One of my favourite teachers as a child was Graeme Early. Graeme was a primary school teacher, but also a musician. I’d just turned six years old when I met him. I was a frightened little redhead in a new school, with no self-esteem and a terrible fear of adults. But I gravitated towards Graeme as soon as I met him and he to me. He had a sense of who the broken ones were and seemed to have an immediate affinity with us. He didn’t want to fix us, he just wanted us to have different experiences other than the ones we were having. He wanted us to know that not all adults were monsters.

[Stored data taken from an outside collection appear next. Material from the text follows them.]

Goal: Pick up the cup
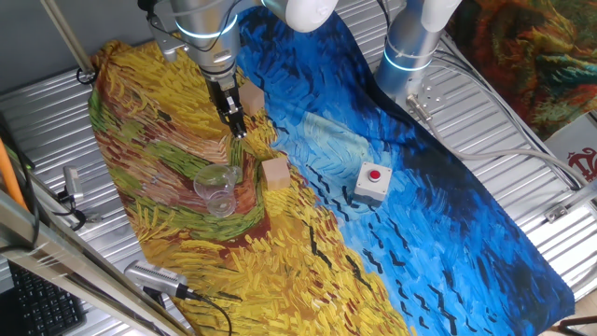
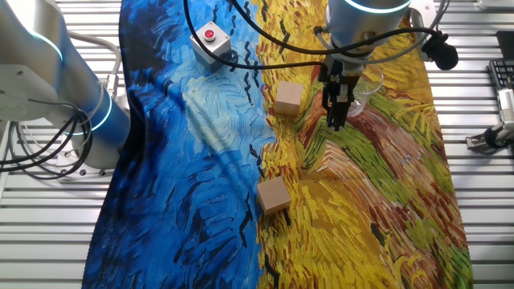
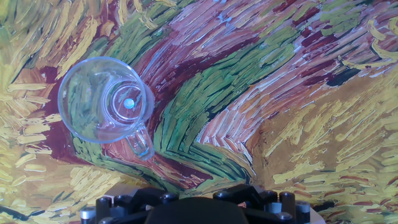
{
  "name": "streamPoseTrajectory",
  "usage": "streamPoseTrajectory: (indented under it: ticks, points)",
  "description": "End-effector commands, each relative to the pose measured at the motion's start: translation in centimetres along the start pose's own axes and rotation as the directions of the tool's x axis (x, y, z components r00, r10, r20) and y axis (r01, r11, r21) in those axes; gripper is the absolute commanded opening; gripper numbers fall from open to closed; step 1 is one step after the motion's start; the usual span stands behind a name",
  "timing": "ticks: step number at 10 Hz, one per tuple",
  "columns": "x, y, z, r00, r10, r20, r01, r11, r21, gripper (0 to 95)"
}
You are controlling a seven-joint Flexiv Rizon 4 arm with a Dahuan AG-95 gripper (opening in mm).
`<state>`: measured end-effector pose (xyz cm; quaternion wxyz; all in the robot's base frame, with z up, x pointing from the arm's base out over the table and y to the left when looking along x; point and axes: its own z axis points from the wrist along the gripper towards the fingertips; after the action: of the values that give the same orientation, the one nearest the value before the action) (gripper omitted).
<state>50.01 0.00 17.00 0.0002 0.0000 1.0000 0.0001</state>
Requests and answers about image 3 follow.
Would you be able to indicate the blue yellow painted tablecloth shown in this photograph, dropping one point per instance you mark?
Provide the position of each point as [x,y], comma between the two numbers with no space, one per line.
[248,93]

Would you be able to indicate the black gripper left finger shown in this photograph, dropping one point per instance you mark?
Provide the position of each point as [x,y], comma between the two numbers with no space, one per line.
[124,205]

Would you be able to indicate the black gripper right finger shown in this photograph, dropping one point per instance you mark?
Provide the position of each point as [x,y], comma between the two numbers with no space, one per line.
[270,205]

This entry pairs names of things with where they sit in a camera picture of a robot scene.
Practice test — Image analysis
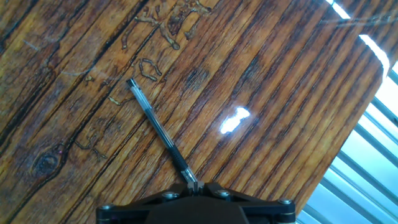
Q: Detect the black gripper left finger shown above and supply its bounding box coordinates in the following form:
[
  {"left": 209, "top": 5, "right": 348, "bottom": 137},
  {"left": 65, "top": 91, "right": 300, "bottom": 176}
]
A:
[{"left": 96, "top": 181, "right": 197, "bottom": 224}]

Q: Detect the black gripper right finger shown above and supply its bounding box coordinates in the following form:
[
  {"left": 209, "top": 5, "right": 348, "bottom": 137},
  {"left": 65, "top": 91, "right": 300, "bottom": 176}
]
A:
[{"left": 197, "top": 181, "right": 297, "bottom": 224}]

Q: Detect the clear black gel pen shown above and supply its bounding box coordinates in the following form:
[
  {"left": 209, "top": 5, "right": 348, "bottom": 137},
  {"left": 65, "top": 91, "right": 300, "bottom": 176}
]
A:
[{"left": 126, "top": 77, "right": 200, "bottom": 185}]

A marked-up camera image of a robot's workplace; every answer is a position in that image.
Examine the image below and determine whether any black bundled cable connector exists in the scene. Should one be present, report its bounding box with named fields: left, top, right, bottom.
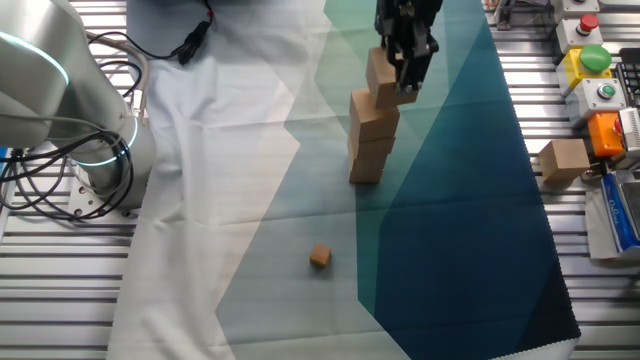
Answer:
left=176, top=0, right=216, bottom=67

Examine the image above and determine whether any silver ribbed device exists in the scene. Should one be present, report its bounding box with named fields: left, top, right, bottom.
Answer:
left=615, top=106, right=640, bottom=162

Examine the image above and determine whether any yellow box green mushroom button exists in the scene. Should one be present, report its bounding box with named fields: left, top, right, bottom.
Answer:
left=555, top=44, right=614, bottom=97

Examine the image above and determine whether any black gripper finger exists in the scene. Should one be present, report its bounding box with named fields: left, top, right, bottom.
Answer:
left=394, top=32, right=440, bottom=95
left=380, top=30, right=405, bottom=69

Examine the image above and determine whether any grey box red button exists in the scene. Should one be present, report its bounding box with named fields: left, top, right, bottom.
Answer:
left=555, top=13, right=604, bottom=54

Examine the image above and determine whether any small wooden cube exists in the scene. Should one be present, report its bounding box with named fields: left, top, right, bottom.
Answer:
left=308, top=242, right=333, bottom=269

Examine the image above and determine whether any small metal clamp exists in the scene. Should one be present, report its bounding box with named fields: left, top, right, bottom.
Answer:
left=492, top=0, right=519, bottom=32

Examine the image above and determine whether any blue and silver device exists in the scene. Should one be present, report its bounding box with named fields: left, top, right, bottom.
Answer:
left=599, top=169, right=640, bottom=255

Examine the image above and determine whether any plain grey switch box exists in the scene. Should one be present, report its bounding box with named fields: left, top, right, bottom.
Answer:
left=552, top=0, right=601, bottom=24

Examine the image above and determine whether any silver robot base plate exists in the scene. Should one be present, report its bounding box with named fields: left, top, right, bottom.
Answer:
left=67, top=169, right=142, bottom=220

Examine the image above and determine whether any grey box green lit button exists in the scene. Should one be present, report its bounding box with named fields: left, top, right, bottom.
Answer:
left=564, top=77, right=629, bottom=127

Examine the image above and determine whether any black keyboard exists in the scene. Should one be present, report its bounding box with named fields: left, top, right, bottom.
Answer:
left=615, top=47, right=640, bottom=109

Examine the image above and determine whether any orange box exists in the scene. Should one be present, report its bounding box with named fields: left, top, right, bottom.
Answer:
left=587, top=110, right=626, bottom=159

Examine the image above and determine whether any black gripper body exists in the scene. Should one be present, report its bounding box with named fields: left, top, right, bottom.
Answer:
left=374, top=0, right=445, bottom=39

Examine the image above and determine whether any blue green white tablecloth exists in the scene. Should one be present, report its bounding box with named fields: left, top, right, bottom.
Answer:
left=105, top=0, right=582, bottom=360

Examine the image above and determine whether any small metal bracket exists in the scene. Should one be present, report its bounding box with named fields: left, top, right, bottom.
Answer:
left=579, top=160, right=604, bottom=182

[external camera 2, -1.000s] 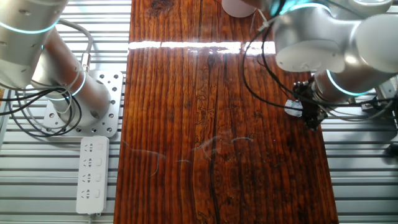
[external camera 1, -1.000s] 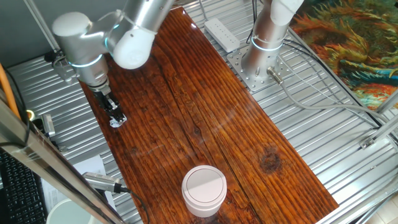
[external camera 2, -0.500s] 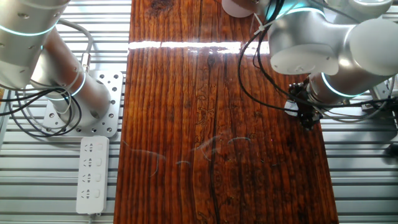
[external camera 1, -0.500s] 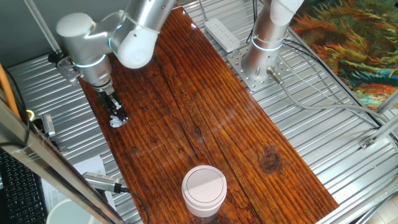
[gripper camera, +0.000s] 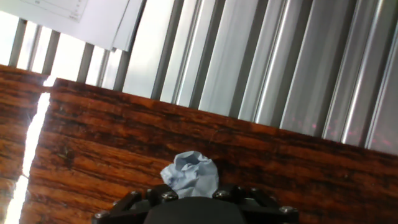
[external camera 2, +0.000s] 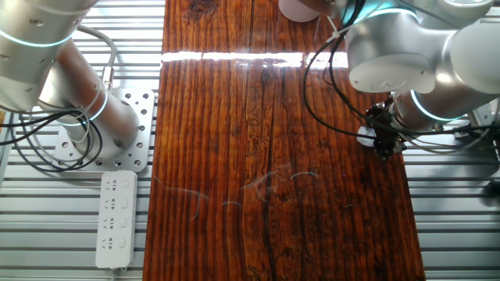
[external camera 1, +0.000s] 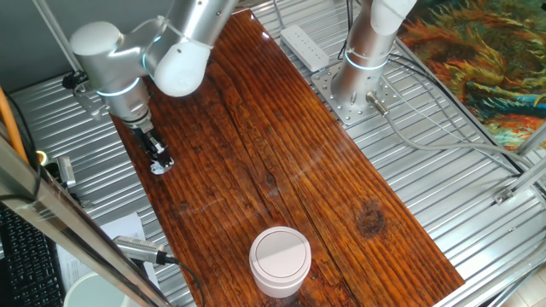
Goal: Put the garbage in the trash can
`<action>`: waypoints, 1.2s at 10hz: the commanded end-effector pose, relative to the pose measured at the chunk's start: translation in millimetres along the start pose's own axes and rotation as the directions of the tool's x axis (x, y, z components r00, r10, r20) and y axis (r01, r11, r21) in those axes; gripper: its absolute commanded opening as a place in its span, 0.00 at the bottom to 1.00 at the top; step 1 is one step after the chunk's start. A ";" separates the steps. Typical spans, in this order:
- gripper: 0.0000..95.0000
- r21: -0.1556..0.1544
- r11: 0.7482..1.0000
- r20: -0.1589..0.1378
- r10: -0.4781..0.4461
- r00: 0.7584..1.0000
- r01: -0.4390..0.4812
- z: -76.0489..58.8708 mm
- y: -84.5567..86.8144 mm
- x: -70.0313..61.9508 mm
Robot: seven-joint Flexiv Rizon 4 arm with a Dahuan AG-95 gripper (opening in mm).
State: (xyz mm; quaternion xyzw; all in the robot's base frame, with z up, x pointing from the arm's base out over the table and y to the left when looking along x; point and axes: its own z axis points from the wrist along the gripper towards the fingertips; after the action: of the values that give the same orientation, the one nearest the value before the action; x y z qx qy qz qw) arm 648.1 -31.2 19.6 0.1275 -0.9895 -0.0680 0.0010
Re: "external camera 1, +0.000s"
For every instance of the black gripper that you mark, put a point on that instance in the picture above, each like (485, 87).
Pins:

Graeme was one of those rare souls you meet who teaches you without you realising you’re being taught. Much later, both my brother and sister had the pleasure of knowing him outside of school through the youth groups they attended. He helped them both through some rough times and he taught them in ways school cannot. Graeme Early was a storyteller more than he was a teacher. Every afternoon, when the reading, math and science was done, when we’d put everything away, he would gather his students around him and get out his guitar. Twenty pairs of eyes would stare up at him, wide with wonder and anticipation. We forgot about everything in that final hour of the day – the itchy carpet, the expectations of teachers and parents, even what faced us when we went home. During that hour we’d sing and learn new songs while Graeme kept us together with his guitar. We learned Beatles songs, Dylan, John Denver, Cat Stevens, but we also sang about bees and drunken sailors. We sang in Maori, French and sometimes gibberish. We learned the art of storytelling through music. Most importantly, Graeme helped each of us learn who we were, usually inadvertantly. To me he said outright you’re a storyteller, that is your gift. That was the first time I knew who I was.
Do you remember storytellers from your early years? What influence did they have on you? How did you learn you were a storyteller?